REQUIREMENT -> Your task is to repeat exactly the lines below between the line holding "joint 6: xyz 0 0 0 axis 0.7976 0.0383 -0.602" and the line holding "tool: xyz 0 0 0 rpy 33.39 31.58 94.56", inclusive, and only those.

SUPPLIED DATA ->
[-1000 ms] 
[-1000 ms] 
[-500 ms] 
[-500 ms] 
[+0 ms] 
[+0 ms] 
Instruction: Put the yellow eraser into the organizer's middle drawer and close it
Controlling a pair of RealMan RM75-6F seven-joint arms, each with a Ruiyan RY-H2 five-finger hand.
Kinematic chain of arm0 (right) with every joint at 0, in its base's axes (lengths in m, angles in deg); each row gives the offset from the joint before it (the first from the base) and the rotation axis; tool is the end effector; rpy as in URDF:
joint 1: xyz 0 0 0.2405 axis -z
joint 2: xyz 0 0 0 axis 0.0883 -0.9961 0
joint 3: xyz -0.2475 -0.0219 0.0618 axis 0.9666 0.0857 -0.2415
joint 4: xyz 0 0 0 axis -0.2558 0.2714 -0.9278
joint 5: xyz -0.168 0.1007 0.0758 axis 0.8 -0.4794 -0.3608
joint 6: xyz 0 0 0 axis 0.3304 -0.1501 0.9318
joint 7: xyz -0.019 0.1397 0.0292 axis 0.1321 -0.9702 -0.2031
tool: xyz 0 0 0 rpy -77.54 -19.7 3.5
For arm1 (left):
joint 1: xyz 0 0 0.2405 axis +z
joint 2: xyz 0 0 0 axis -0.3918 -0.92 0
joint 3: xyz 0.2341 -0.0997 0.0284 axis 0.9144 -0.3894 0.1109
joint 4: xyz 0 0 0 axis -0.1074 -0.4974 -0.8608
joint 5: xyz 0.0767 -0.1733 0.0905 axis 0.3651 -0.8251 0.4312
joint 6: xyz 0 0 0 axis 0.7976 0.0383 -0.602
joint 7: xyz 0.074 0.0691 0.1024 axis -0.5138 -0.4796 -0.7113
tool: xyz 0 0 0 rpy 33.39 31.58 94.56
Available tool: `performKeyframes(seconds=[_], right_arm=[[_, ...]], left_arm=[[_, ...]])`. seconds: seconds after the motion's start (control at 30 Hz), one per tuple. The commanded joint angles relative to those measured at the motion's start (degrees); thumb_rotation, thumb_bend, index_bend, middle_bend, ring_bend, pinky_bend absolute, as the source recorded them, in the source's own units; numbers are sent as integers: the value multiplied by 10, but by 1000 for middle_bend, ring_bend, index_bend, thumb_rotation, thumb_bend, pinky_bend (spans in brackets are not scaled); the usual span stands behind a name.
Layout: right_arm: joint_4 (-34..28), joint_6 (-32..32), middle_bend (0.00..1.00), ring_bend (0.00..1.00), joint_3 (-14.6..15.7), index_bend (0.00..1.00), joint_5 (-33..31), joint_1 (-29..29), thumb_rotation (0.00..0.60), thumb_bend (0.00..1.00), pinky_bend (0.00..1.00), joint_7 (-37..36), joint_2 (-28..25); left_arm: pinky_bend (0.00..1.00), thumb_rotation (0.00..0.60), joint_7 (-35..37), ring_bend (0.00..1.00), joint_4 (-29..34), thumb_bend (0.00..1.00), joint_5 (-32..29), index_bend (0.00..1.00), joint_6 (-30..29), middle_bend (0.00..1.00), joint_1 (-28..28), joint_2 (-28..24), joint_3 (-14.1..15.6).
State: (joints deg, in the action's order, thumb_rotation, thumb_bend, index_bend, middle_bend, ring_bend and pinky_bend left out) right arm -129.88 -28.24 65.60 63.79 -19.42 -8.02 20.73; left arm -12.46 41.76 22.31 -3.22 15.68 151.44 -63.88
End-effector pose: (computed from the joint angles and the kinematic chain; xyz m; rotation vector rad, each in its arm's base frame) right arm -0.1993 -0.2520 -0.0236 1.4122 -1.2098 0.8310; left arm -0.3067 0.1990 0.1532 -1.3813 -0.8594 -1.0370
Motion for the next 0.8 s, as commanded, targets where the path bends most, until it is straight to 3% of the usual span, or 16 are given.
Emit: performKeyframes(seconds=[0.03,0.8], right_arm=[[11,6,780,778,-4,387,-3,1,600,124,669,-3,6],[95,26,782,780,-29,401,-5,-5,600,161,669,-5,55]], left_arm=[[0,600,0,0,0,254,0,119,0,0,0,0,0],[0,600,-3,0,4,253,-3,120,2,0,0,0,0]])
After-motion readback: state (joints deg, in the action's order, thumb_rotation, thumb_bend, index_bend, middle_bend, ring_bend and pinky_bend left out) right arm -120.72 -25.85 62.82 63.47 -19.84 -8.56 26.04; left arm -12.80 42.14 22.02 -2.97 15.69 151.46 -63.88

SOLUTION FOR THIS EXERCISE ->
joint 6: xyz 0 0 0 axis 0.7976 0.0383 -0.602
joint 7: xyz 0.074 0.0691 0.1024 axis -0.5138 -0.4796 -0.7113
tool: xyz 0 0 0 rpy 33.39 31.58 94.56

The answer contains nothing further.